_What is being asked_
Print the records below from the first line through the line containing "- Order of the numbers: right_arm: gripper", both included, word for word.

_Data section_
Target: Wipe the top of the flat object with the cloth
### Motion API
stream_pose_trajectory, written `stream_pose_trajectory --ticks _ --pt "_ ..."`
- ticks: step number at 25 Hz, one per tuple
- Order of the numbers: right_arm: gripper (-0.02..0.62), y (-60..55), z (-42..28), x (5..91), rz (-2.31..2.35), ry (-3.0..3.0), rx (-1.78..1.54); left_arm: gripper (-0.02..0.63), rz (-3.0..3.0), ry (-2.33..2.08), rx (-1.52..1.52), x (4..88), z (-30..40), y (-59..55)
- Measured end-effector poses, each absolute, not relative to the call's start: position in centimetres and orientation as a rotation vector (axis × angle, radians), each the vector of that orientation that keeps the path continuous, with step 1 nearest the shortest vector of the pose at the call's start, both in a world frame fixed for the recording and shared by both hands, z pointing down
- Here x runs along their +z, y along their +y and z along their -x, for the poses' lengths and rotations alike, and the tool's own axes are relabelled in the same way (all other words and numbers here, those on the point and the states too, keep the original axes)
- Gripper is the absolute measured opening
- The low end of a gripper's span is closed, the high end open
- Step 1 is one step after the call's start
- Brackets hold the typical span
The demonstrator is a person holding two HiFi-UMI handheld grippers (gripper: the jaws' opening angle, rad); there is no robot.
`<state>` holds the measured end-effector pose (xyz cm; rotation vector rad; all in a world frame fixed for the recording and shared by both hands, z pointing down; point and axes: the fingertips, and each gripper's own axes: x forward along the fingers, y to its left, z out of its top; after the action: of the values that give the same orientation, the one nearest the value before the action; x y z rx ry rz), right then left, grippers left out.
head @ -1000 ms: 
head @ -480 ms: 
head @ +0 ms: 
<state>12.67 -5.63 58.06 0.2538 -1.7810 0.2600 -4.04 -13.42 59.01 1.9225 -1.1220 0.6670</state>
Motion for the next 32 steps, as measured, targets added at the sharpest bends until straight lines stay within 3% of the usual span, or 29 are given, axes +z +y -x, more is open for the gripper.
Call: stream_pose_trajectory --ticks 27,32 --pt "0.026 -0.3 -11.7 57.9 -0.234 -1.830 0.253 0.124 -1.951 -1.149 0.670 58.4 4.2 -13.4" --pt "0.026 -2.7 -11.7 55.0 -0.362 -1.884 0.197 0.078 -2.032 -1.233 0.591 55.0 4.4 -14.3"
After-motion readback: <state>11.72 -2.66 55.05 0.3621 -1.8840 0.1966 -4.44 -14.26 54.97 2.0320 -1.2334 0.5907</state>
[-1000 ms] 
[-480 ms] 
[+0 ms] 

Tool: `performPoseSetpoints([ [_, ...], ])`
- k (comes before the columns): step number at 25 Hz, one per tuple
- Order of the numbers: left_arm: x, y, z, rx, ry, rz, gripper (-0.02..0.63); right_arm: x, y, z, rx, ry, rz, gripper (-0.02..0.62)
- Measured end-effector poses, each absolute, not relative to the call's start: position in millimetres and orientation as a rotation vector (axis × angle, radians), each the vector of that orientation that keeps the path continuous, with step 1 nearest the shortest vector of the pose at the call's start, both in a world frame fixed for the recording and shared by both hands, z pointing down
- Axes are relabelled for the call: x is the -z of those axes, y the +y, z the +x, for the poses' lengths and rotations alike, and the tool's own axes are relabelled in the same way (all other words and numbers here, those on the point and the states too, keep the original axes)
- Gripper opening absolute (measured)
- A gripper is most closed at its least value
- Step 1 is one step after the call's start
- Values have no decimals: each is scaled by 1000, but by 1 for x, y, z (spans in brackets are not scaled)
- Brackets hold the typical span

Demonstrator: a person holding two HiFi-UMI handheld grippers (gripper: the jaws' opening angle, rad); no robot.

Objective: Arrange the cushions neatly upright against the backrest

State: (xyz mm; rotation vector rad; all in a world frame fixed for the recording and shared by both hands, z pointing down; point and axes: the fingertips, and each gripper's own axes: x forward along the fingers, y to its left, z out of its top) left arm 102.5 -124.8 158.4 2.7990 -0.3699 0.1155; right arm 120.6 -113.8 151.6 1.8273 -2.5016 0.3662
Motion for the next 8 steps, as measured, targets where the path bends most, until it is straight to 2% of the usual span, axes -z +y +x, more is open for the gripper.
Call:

_Response to this task_
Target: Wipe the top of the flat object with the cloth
### Motion API
stream_pose_trajectory, written `stream_pose_trajectory --ticks _ --pt "_ ..."`
- ticks: step number at 25 Hz, one per tuple
- Order of the numbers: right_arm: gripper (-0.02..0.62), y (-60..55), z (-42..28), x (5..91), rz (-2.31..2.35), ry (-3.0..3.0), rx (-1.78..1.54); left_arm: gripper (-0.02..0.63), rz (-3.0..3.0), ry (-2.33..2.08), rx (-1.52..1.52), x (4..88), z (-30..40), y (-59..55)

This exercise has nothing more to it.